40:49 I'll make them pretty quick.
40:50 So Heroku, you know, the platform is a service place.
40:54 They for 13 years or something have had a free plan where people can go and create what,
40:59 what are they called?
41:00 Dinos or something.
41:01 I don't use.
41:01 Yeah.
41:02 Dinos.
41:03 I don't use Heroku, so I don't know the terminology and how all the plans break down.
41:09 But for a long time, they've had free plans, but now they are canceling them and you will
41:15 either have to pay or delete your projects.

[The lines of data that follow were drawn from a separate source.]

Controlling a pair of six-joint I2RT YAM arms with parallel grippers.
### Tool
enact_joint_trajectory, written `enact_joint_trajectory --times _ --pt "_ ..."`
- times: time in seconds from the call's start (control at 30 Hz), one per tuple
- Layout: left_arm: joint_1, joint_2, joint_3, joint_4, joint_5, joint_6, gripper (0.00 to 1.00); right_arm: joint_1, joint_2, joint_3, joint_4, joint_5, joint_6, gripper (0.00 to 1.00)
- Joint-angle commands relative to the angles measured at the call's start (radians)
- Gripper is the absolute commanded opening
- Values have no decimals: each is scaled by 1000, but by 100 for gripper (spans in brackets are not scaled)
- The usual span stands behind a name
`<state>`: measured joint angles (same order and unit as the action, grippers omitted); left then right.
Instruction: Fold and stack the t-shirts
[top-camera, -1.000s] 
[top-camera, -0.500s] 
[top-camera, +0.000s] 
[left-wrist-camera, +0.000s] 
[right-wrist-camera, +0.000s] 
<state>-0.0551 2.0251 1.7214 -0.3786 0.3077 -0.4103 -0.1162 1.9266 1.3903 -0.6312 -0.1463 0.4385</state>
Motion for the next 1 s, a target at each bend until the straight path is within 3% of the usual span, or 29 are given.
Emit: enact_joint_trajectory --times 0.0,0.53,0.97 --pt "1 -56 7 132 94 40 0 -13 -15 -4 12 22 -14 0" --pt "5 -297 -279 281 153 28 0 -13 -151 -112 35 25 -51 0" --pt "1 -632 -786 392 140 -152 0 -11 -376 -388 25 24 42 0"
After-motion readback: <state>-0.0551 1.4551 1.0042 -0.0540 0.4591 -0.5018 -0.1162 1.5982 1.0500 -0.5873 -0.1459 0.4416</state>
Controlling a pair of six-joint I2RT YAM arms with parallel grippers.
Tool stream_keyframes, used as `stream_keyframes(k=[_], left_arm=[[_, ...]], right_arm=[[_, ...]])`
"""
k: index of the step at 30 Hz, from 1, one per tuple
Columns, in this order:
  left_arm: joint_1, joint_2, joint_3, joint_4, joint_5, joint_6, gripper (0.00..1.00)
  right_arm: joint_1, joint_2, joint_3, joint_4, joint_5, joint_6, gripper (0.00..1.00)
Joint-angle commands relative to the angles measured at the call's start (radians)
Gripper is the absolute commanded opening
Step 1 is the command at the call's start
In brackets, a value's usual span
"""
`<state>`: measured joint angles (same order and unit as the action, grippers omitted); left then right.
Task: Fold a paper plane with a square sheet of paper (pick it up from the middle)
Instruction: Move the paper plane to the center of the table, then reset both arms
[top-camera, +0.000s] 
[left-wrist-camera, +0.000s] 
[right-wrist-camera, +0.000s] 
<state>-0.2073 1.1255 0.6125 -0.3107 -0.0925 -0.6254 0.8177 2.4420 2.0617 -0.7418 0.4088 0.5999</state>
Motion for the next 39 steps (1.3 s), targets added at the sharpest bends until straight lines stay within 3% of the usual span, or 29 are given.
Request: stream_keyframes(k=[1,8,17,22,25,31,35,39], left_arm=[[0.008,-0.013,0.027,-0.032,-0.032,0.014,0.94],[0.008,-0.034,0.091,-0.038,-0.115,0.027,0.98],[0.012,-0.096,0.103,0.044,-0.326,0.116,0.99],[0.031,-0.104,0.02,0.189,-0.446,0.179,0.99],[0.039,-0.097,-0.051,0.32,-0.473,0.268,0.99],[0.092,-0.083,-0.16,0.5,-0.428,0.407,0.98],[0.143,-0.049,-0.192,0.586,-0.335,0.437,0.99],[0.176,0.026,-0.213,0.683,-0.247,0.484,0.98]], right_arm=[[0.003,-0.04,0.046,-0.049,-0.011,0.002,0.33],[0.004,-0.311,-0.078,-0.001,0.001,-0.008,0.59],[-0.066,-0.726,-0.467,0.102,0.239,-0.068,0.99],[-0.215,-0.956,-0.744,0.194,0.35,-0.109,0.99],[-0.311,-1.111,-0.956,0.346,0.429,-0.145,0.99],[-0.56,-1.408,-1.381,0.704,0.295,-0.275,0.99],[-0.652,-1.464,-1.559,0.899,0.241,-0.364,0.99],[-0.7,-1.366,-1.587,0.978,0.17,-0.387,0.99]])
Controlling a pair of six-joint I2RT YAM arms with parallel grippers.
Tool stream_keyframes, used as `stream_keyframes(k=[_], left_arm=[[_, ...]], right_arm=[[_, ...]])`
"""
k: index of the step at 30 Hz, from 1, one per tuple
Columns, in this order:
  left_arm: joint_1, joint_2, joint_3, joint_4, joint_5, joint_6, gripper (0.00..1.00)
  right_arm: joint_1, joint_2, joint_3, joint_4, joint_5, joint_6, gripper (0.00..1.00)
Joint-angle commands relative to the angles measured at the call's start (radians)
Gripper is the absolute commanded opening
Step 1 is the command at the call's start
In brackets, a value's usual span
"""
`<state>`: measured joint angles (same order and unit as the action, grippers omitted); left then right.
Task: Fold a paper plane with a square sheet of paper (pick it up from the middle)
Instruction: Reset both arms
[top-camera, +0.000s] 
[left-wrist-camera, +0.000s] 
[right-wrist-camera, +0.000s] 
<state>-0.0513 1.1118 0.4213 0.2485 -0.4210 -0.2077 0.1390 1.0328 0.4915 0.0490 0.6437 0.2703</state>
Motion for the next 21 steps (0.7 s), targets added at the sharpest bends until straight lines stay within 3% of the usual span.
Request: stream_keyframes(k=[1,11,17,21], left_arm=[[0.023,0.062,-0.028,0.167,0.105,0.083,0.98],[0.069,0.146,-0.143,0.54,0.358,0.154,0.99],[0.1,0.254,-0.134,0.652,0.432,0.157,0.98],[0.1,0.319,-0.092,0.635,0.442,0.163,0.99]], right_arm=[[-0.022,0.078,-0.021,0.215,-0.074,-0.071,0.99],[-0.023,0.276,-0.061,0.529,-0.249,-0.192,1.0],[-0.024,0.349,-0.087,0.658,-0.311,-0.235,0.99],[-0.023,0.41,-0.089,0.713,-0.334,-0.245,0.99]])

41:20 So that's going to affect a lot of people.
41:22 They have something like 13 million.
41:24 What's the right number here?
41:26 Claims, yeah, that it's been used by 13 to develop 13 million apps.
41:31 So I bet many of those are free and are going to be suffering this.
41:35 There's an interesting discussion on Y Combinator, so you can check that out.
41:39 I'm sure it's very civil over there in the comments, as it always would be.
41:44 Yes.
41:44 Yeah.
41:45 But basically, you know, Heroku was purchased by Salesforce for they claim, and it may be
41:51 true.
41:52 I'm sure that it is somewhat true.
41:53 They want to cancel this because of fraud and abuse.
41:56 It may be more that they have to spend so much money to fight the fraud and abuse that it's
42:00 just not worth it to them.
42:01 I don't know what it is.
42:02 But however you land on the it's a good idea, a bad idea, it's going to cost money if you
42:07 want to use this.
42:08 And it's pretty pricey, by the way.
42:10 Like, this change will roughly double the cost of a basic plan that uses Redis.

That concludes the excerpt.